Muhammad Aurangzeb, choisi par le Premier ministre Shehbaz Sharif pour devenir ministre des finances du Pakistan, est un banquier privé très expérimenté qui est l'un des cadres les mieux payés du pays, mais il n'a jamais exercé de fonction publique auparavant.

Président-directeur général de la plus grande banque pakistanaise, HBL, M. Aurangzeb a été préféré à plusieurs vétérans déjà impliqués dans la gestion d'une économie en difficulté de 350 milliards de dollars, dont Ishaq Dar, qui a été ministre des finances sous quatre administrations précédentes.

HBL a confirmé sa démission peu après qu'il ait prêté serment.

"Aurangzeb entame maintenant un nouveau chapitre au service de la nation, soulignant son engagement en matière de responsabilité nationale", a déclaré le président de HBL, Sultan Ali Allana.

Aurangzeb laissera derrière lui un salaire annuel de 352 millions de roupies pakistanaises (1,28 million de dollars), qui faisait de lui l'un des PDG les mieux payés du pays, pour un poste gouvernemental dont le salaire est environ dix fois moins élevé.

Son entrée dans la fonction publique intervient à un moment où le Pakistan a besoin de toute urgence d'un nouvel accord avec le FMI pour soutenir une économie qui souffre d'une forte inflation, de faibles réserves et d'importants besoins de financement extérieur.

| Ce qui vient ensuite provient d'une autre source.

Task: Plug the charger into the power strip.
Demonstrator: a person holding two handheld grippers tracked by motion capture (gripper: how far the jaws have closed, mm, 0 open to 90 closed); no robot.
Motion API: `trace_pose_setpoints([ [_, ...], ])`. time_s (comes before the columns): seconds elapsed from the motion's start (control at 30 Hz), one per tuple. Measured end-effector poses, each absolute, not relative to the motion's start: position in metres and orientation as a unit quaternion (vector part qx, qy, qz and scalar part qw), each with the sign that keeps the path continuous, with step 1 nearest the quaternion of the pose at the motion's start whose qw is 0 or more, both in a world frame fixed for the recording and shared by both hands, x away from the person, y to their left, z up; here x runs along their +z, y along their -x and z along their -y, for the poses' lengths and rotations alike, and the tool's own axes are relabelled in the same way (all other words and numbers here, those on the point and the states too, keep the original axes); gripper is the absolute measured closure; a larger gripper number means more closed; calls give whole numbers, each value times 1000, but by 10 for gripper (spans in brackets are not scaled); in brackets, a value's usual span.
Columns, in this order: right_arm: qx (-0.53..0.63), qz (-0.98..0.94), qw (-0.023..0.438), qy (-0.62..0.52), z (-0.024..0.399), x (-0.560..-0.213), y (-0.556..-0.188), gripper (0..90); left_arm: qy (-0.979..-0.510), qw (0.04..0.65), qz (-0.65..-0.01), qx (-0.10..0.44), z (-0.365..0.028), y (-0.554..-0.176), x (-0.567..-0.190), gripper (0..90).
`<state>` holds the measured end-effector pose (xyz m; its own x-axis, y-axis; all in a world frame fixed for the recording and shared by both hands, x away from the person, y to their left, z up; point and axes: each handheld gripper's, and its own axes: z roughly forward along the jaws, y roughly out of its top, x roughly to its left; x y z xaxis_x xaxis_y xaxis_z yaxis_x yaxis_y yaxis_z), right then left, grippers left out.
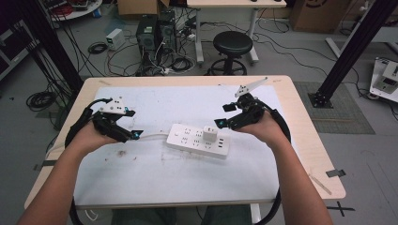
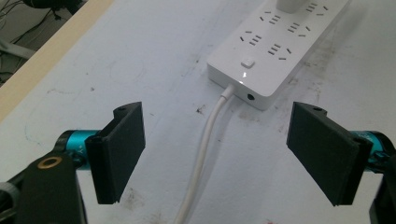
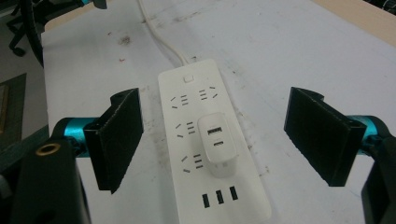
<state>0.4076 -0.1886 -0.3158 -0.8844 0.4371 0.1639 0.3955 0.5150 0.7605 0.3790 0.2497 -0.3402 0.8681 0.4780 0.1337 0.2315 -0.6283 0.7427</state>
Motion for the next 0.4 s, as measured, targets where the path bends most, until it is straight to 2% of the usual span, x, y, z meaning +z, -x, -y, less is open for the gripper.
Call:
trace_pose_setpoints([
  [0.4, 426, -871, 21, -243, 189, -316, -408, 202, -890, 378, -197, 162, -250, -380, -341, 195],
])
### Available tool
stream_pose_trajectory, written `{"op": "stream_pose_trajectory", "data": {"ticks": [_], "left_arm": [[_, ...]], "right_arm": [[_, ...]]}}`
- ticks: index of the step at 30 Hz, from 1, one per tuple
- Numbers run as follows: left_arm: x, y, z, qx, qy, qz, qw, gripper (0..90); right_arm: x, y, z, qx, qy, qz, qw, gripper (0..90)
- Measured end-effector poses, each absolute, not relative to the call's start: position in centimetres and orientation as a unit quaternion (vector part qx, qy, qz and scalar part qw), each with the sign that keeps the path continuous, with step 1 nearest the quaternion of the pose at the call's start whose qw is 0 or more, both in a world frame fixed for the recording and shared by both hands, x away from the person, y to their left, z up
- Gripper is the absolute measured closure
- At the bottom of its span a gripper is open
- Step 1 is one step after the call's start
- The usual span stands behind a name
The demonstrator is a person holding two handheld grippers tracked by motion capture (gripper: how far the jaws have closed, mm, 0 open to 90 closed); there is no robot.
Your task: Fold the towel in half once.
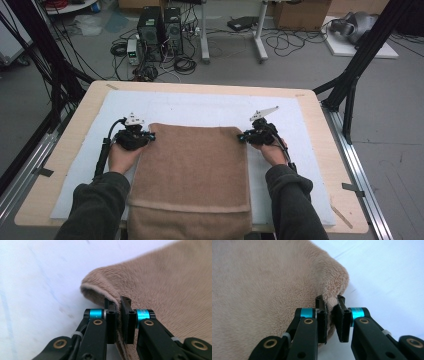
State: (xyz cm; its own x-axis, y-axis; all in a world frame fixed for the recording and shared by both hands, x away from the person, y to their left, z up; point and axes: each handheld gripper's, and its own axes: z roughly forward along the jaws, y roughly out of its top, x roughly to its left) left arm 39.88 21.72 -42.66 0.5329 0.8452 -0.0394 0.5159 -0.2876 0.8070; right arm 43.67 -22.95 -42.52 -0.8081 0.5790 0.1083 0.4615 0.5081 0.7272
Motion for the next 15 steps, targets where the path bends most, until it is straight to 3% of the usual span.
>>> {"op": "stream_pose_trajectory", "data": {"ticks": [8, 11, 13, 15], "left_arm": [[43.3, 21.5, -34.7, 0.747, 0.422, 0.253, 0.447, 84.5], [44.5, 21.4, -34.0, 0.741, 0.421, 0.269, 0.449, 82.7], [45.1, 21.2, -34.6, 0.751, 0.432, 0.273, 0.418, 71.4], [45.4, 21.6, -35.5, 0.758, 0.447, 0.246, 0.405, 58.9]], "right_arm": [[45.9, -22.8, -34.1, 0.283, 0.852, 0.414, 0.153, 82.6], [47.2, -23.2, -32.4, 0.282, 0.846, 0.417, 0.176, 81.1], [48.2, -23.3, -32.6, 0.309, 0.838, 0.413, 0.179, 65.6], [48.7, -23.5, -33.5, 0.324, 0.836, 0.41, 0.167, 58.1]]}}
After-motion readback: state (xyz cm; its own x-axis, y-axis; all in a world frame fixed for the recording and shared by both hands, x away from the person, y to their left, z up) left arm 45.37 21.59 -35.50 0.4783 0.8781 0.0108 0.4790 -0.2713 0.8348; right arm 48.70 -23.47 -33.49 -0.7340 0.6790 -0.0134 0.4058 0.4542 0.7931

L'actuel programme de renflouement du FMI, d'une durée de neuf mois et d'un montant de 3 milliards de dollars, expire le mois prochain, et il est essentiel que l'équipe économique du pays négocie un programme à plus long terme immédiatement après.

Aurangzeb n'a pas encore de siège au parlement, mais il dispose de six mois pour devenir législateur. Tous les ministres doivent être parlementaires.

Il a conduit HBL à un bénéfice record en 2023, de 113,6 milliards de roupies pakistanaises (407 millions de dollars), soit un bond de 47 % par rapport à l'année précédente, ainsi qu'à un redressement de ses activités internationales, selon la déclaration financière de la banque.

La banque a un bilan de 5,5 trillions de roupies pakistanaises (20 milliards de dollars), et a développé ses activités dans un pays qui a l'une des plus faibles proportions de population ayant des comptes bancaires dans le monde.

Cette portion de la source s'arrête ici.